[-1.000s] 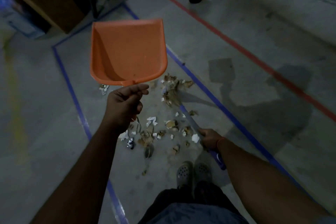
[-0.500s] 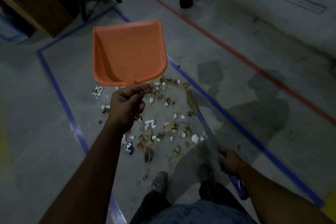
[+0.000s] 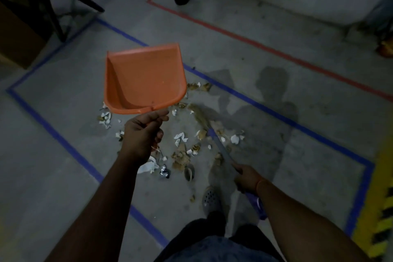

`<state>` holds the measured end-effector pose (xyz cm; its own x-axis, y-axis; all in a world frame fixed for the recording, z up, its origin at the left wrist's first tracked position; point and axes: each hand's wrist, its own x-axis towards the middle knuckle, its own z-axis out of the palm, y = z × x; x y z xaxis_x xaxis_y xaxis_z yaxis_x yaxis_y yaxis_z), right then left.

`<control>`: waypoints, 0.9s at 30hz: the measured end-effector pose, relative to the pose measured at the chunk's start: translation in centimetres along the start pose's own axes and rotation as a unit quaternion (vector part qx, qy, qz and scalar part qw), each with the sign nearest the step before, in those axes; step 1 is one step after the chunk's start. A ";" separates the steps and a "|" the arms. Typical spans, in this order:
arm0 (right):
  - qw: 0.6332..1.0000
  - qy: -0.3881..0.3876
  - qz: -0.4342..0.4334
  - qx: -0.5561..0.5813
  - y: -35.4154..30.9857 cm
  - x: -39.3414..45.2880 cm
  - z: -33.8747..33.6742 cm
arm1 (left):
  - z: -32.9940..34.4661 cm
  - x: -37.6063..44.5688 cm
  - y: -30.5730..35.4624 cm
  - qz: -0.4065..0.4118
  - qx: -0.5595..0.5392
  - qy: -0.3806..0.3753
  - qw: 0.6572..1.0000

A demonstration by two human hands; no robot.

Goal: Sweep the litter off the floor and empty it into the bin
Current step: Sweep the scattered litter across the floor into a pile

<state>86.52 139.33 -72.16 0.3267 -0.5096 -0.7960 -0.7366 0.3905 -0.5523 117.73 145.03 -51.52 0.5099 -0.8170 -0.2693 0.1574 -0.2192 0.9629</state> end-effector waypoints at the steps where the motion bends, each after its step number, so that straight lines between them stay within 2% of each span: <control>1: 1.000 0.009 -0.006 0.010 0.2 -1.0 0.3 | -0.3 -0.5 -0.1 0.002 -0.001 -0.008 1.000; 6: 0.995 0.092 -0.018 0.016 4.4 -5.6 1.8 | -1.1 -3.7 0.1 0.030 0.001 -0.034 0.999; 13: 0.980 0.175 0.045 0.081 11.7 -12.8 7.8 | -3.6 -10.7 -2.4 0.064 0.010 -0.091 0.994; 19: 0.980 0.136 0.103 0.101 13.8 -16.7 14.2 | -7.9 -15.4 -3.4 0.042 0.033 -0.127 0.990; 27: 0.993 0.069 0.082 0.051 5.7 -13.4 20.9 | -15.8 -15.1 -1.5 0.062 0.032 -0.106 0.992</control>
<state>90.33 164.34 -69.83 0.1168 -0.5305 -0.8396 -0.7071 0.5492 -0.4454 123.16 166.18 -49.13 0.3325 -0.9319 -0.1451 0.0470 -0.1373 0.9894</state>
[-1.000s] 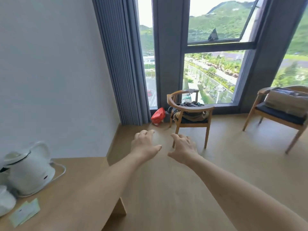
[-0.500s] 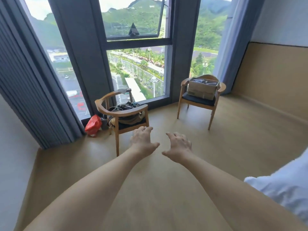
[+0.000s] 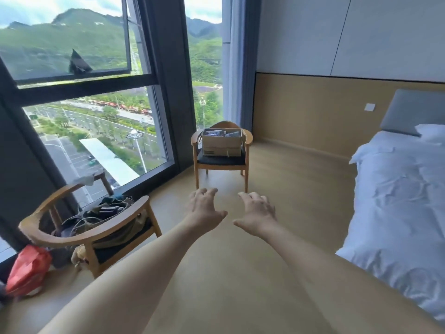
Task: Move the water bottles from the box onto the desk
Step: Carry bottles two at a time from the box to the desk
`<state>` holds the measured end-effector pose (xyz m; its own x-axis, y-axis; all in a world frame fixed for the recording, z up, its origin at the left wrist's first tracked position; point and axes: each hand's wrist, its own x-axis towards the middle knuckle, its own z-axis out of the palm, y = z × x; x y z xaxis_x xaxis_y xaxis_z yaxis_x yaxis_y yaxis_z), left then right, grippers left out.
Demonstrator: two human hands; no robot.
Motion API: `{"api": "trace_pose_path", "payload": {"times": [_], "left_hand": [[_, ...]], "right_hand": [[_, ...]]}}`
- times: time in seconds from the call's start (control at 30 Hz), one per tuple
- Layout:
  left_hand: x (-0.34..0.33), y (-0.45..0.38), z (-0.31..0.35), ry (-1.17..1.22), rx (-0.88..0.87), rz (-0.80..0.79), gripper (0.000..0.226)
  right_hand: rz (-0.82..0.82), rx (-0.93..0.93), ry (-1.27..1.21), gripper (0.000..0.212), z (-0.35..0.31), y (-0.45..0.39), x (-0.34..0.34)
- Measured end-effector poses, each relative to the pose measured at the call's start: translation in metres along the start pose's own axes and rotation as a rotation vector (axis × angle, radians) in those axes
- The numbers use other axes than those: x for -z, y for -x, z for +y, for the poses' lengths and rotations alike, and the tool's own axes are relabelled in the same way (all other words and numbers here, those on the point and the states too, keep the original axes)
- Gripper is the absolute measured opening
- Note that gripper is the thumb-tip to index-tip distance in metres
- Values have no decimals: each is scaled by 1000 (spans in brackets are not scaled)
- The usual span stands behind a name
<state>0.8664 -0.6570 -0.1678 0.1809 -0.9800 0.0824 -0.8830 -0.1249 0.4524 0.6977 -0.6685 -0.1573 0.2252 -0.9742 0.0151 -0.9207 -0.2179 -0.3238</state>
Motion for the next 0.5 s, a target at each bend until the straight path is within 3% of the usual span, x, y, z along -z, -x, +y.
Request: {"api": "trace_pose_path", "payload": {"times": [0.5], "left_hand": [[-33, -224, -73, -19, -27, -68, 79]], "right_hand": [[-88, -75, -26, 82, -23, -229, -67]]}}
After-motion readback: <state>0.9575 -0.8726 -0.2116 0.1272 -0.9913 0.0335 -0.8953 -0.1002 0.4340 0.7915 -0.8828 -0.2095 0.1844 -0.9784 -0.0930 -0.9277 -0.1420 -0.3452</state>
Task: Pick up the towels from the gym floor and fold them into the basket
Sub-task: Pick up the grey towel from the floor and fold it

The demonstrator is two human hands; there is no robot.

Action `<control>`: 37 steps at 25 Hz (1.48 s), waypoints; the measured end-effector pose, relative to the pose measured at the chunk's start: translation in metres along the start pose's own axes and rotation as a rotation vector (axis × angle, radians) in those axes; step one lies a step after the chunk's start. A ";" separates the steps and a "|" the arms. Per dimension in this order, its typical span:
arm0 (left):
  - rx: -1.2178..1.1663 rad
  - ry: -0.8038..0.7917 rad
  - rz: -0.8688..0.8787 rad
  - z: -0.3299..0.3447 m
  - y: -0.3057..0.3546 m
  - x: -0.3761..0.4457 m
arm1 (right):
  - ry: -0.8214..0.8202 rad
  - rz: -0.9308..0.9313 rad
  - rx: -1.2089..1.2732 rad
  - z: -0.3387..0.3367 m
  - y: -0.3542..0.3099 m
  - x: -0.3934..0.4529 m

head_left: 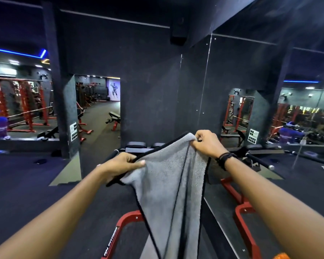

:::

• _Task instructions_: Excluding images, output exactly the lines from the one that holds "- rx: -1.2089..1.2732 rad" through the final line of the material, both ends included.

• _Solution to the problem_:
  - rx: -1.2089..1.2732 rad
  - z: -0.3387..0.3367 m
  - y: -0.3542..0.3099 m
  - x: -0.3934..0.4529 m

head_left: 

The response is finished, and the exercise is complete.